[What to produce]: Each line below needs to be repeated precisely as it is.
[Source data — start]
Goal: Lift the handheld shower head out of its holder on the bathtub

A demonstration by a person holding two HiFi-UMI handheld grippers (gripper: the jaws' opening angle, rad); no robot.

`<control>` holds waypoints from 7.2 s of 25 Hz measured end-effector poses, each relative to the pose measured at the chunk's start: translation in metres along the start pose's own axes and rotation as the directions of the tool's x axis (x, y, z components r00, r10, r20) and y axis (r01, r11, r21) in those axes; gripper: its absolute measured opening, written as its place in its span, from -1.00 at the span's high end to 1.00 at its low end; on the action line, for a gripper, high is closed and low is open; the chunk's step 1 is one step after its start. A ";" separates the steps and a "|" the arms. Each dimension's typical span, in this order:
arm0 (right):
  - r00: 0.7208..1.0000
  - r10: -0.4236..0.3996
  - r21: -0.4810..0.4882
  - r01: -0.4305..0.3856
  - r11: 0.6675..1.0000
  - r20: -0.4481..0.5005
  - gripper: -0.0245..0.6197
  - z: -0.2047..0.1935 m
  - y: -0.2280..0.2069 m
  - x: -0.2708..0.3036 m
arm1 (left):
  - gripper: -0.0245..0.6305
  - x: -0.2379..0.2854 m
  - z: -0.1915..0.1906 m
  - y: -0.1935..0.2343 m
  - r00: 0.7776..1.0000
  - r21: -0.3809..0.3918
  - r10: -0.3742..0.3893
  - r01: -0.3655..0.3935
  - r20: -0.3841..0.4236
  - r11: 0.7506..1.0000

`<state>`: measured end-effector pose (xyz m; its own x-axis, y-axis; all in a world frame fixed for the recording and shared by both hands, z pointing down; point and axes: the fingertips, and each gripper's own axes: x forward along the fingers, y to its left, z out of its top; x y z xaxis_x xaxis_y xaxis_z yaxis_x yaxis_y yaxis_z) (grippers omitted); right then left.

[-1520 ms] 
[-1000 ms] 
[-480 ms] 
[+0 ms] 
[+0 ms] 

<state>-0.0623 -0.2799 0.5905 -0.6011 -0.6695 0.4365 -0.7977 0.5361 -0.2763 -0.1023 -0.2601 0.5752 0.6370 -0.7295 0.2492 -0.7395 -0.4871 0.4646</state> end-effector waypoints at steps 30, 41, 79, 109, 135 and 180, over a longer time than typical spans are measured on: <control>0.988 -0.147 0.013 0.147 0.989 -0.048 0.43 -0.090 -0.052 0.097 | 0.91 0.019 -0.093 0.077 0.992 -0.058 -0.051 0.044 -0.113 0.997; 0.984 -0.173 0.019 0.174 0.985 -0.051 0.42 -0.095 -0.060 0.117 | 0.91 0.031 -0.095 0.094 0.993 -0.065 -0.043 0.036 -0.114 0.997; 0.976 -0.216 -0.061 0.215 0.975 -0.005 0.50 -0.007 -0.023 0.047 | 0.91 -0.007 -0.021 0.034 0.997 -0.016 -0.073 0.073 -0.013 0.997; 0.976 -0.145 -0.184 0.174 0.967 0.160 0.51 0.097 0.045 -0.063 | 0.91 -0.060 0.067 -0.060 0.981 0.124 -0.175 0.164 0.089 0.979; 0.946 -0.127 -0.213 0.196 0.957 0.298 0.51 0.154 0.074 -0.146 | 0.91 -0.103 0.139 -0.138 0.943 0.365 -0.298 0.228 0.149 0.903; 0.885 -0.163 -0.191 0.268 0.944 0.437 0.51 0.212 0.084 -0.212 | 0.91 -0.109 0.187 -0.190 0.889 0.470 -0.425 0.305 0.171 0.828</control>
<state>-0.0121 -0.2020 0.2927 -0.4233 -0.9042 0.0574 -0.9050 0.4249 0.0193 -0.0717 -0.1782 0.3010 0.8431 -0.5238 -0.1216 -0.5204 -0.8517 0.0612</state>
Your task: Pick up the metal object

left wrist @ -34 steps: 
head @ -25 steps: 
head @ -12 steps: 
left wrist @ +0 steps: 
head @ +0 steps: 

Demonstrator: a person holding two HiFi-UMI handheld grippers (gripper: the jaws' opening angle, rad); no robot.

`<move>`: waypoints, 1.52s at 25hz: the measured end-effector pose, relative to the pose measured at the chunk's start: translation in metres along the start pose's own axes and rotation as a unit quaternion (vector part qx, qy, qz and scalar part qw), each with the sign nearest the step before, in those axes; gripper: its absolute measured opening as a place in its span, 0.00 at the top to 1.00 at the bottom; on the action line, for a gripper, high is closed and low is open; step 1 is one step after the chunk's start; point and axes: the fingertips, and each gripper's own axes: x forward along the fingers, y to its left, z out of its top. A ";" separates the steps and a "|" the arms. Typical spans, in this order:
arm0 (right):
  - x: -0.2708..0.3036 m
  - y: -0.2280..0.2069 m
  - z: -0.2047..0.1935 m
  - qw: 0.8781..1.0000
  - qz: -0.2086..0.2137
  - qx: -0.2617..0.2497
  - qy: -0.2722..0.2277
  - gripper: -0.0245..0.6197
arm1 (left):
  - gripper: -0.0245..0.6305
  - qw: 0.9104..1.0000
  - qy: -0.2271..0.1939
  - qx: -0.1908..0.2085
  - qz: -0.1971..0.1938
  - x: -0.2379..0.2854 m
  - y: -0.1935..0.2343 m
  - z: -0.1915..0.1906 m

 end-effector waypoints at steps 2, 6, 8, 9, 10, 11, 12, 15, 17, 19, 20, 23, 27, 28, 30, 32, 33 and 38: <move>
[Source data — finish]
[Output for this task]:
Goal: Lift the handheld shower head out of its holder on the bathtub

A demonstration by a person holding two HiFi-UMI handheld grippers (gripper: the jaws' opening angle, rad); no robot.

`<control>` holds waypoints from 7.2 s of 25 Hz measured end-effector poses, each relative to the pose measured at the chunk's start: translation in metres along the start pose's own axes and rotation as the directions of the tool's x axis (x, y, z components r00, r10, r20) and y axis (r01, r11, r21) in those axes; gripper: its absolute measured opening, written as its place in its span, from -1.00 at the span's high end to 1.00 at its low end; on the action line, for a gripper, high is closed and low is open; the chunk's step 1 is one step after its start. A ";" separates the steps and a "|" the arms. Each dimension's typical span, in this order:
arm0 (right):
  - r00: 0.7208..1.0000
  - r10: -0.4236..0.3996
  - r21: -0.4810..0.4882
  - r01: -0.4305..0.3856
  - r11: 0.6675..1.0000
  - r20: -0.4481..0.5005
  - gripper: -0.0245..0.6197
  - z: -0.2047..0.1935 m
  - y: -0.2280..0.2069 m
  - x: -0.2708..0.3036 m
arm1 (left):
  - gripper: -0.0245..0.6305
  - x: -0.2379..0.2854 m
  - z: -0.1915..0.1906 m
  - y: -0.1935..0.2343 m
  - r00: 0.7776..1.0000
  - r21: -0.3809..0.3918
  - r10: -0.3742..0.3893
  - r01: -0.3655..0.3935
  - r20: -0.3841..0.4236
  - r11: 0.7506..1.0000

`<state>`: measured end-effector pose (xyz m; its own x-axis, y-axis; all in a world frame fixed for the recording and shared by both hands, z pointing down; point and axes: the fingertips, and each gripper's own axes: x forward along the fingers, y to its left, z out of its top; x y z xaxis_x xaxis_y xaxis_z yaxis_x yaxis_y yaxis_z) (grippers omitted); right then left.

[-1520 ms] 
[-1000 ms] 
[-480 ms] 
[+0 ms] 
[+0 ms] 

<state>-0.0623 -0.2799 0.5905 -0.6011 -0.6695 0.4365 -0.7977 0.5361 -0.2763 -0.1023 -0.2601 0.5752 0.6370 -0.7295 0.2492 -0.7395 -0.4871 0.4646</state> end-effector waypoints at steps 30, 41, 79, 109, 135 and 180, over a longer time than typical spans are measured on: <control>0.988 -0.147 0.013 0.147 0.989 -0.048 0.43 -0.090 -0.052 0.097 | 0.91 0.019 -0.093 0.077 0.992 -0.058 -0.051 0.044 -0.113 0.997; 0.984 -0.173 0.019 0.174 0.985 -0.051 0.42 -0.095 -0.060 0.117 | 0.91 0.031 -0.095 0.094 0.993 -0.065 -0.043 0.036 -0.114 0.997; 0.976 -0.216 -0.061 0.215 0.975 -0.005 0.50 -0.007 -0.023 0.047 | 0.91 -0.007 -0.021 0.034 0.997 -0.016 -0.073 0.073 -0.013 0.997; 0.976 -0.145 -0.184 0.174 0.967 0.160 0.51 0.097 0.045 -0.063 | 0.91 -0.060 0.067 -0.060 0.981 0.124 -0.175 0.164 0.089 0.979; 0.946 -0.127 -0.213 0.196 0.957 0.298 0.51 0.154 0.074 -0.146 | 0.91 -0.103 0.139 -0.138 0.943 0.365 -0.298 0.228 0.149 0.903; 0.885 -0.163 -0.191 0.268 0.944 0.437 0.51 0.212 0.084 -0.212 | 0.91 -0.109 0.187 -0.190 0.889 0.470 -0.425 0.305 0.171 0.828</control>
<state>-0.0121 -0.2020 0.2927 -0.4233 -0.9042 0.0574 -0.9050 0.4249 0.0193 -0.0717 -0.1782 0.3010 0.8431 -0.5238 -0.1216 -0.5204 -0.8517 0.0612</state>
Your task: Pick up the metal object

left wrist @ -34 steps: 
head @ -25 steps: 
head @ -12 steps: 
left wrist @ +0 steps: 
head @ +0 steps: 

Demonstrator: a person holding two HiFi-UMI handheld grippers (gripper: the jaws' opening angle, rad); no robot.

`<move>`: waypoints, 1.52s at 25hz: the measured end-effector pose, relative to the pose measured at the chunk's start: translation in metres along the start pose's own axes and rotation as a unit quaternion (vector part qx, qy, qz and scalar part qw), each with the sign nearest the step before, in those axes; gripper: its absolute measured opening as a place in its span, 0.00 at the top to 1.00 at the bottom; on the action line, for a gripper, high is closed and low is open; step 1 is one step after the chunk's start; point and axes: the fingertips, and each gripper's own axes: x forward along the fingers, y to its left, z out of its top. A ";" separates the steps and a "|" the arms. Typical spans, in this order:
arm0 (right):
  - x: -0.2708..0.3036 m
  - y: -0.2280..0.2069 m
  - z: -0.2047..0.1935 m
  - qw: 0.8781..1.0000
  - qz: -0.2086..0.2137
  - qx: -0.2617..0.2497
  - qy: -0.2722..0.2277
  - gripper: -0.0245..0.6197
arm1 (left):
  - gripper: -0.0245..0.6305
  - qw: 0.9104..1.0000
  - qy: -0.2271..0.1939
  - qx: -0.1908..0.2085
  - qz: -0.1971..0.1938
  - x: -0.2379..0.2854 m
  - y: -0.1935..0.2343 m
  - z: -0.1915..0.1906 m

 end-effector waypoints at steps 2, 6, 8, 9, 10, 11, 12, 15, 17, 19, 20, 23, 27, 28, 30, 32, 33 and 38: <move>

Nothing further is required of this output.